Au Cameroun, le silence autour du calendrier de Paul Biya pèse désormais davantage que le mystère de sa localisation. Le président, âgé de 93 ans, a quitté Yaoundé le 7 juin avec son épouse Chantal pour ce que la présidence avait présenté comme un «court séjour privé en Europe». Plus de deux mois plus tard, le gouvernement confirme qu’il se trouve à Genève, en Suisse, mais aucune date officielle de retour n’a été annoncée.

Il serait donc excessif de dire que le chef de l’État a disparu. Son lieu de séjour est connu. Ce qui manque, c’est une présence publique récente et un horizon précis. Depuis son départ, aucune apparition publique de Biya n’a été confirmée de manière indépendante. Le pouvoir affirme pourtant que le président continue de travailler et que son éloignement physique n’interrompt pas l’exercice de ses fonctions.

Le ministre de la Communication, René Emmanuel Sadi, a assuré que Biya était en bonne santé et travaillait depuis Genève. D’autres responsables ont expliqué que les dossiers de l’État continuaient à lui être transmis. Début août, le président a d’ailleurs procédé à une importante réorganisation du commandement militaire, remplaçant les responsables de quatre des cinq régions militaires interarmées et promouvant plusieurs officiers supérieurs.

La santé de Biya reste néanmoins au cœur des rumeurs. Des médias ont rapporté, sur la base de sources, une possible hospitalisation ou une intervention médicale en Suisse. Le gouvernement camerounais a officiellement démenti toute admission dans un établissement de santé. Samuel Mvondo Ayolo, directeur du cabinet civil de la présidence, a également déclaré au Monde que le chef de l’État n’avait été ni hospitalisé ni opéré. Faute de confirmation indépendante, ces affirmations médicales restent contestées.

L’épisode prend une dimension particulière parce que Paul Biya n’est pas un président ordinaire dans la chronologie politique mondiale. Au pouvoir depuis 1982, il est le plus âgé des présidents en exercice. À la fin de 2025, il a entamé un huitième mandat après une élection contestée par l’opposition. Une révision constitutionnelle adoptée en 2008 avait supprimé la limitation du nombre de mandats présidentiels.

Cette longévité a façonné une culture du pouvoir où la question de l’après-Biya reste extrêmement sensible. En avril 2026, le Cameroun a réintroduit dans son architecture constitutionnelle le poste de vice-président, appelé à jouer un rôle majeur en cas d’empêchement du chef de l’État. Pourtant, ce poste n’a toujours pas été pourvu. Le mécanisme existe donc dans le texte, mais pas encore dans la réalité politique.

Dans le même temps, la Constitution ne fixe pas de durée maximale précise au séjour d’un président hors du territoire. C’est sur cette zone grise que se concentre la confrontation. Des responsables de l’opposition parlent de «pilotage automatique», de «vide institutionnel» ou de gouvernement «à distance». Ces expressions relèvent du combat politique; aucune décision juridique n’a constaté une vacance du pouvoir ou une incapacité de Biya.
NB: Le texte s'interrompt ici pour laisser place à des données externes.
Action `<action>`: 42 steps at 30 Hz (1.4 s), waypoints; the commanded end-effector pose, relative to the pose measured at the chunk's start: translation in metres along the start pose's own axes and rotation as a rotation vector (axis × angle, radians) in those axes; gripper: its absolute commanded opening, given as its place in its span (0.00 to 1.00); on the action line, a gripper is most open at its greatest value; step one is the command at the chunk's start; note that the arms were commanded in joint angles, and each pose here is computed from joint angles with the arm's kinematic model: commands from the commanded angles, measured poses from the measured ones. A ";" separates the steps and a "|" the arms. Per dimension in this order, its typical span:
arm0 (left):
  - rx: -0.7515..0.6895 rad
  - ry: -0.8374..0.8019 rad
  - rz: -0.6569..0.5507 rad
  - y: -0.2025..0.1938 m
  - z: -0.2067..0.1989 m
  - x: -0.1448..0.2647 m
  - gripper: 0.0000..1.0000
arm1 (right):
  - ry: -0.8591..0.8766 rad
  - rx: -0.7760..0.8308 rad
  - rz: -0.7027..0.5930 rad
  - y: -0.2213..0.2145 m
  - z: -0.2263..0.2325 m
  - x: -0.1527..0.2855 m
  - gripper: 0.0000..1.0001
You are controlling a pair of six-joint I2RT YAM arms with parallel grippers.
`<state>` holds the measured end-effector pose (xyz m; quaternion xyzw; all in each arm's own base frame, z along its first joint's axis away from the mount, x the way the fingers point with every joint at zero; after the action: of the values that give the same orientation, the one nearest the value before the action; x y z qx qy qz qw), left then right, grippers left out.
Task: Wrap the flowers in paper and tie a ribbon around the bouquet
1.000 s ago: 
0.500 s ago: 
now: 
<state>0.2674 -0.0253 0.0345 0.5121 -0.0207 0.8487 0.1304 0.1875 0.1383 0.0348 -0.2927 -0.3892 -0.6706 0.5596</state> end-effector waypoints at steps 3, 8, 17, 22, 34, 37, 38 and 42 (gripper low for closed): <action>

La société camerounaise donne à ce débat une profondeur générationnelle. Plus de 70% des quelque 30 millions d’habitants ont moins de 35 ans. La majorité n’a jamais connu un autre président. Le contraste entre une population très jeune et un dirigeant de 93 ans au pouvoir depuis plus de quarante ans ne constitue pas à lui seul une preuve d’inefficacité, mais il nourrit une interrogation sur le renouvellement, la représentation et la capacité des institutions à survivre à leur figure centrale.

Les enjeux sont loin d’être abstraits. Le Cameroun est la première économie d’Afrique centrale, mais il traverse une période de stagnation et de fortes difficultés d’infrastructure. Sur le plan sécuritaire, l’État fait face à Boko Haram dans le nord et à un conflit séparatiste dans les régions anglophones de l’ouest. Dans ce contexte, la continuité de la chaîne de décision est une question concrète de sécurité et de politique publique.

L’image qui se dessine est donc paradoxale. D’un côté, la présidence continue à produire des décisions, y compris dans le domaine militaire, et le gouvernement assure que le chef de l’État travaille normalement. De l’autre, l’absence prolongée, l’absence de calendrier de retour et le poste vacant de vice-président rendent visibles les fragilités d’un système très personnalisé.

La question centrale n’est pas de savoir où est Paul Biya: il est officiellement à Genève. Elle est de savoir ce que signifie, pour une démocratie et pour un État, qu’un dirigeant puisse gouverner pendant des mois depuis l’étranger sans qu’un mécanisme public de suppléance soit activé. Tant que la présidence ne donnera pas de date de retour ou de nouvelle apparition vérifiable, le voyage présenté comme «court» continuera d’incarner un débat beaucoup plus vaste sur la fin d’une époque politique.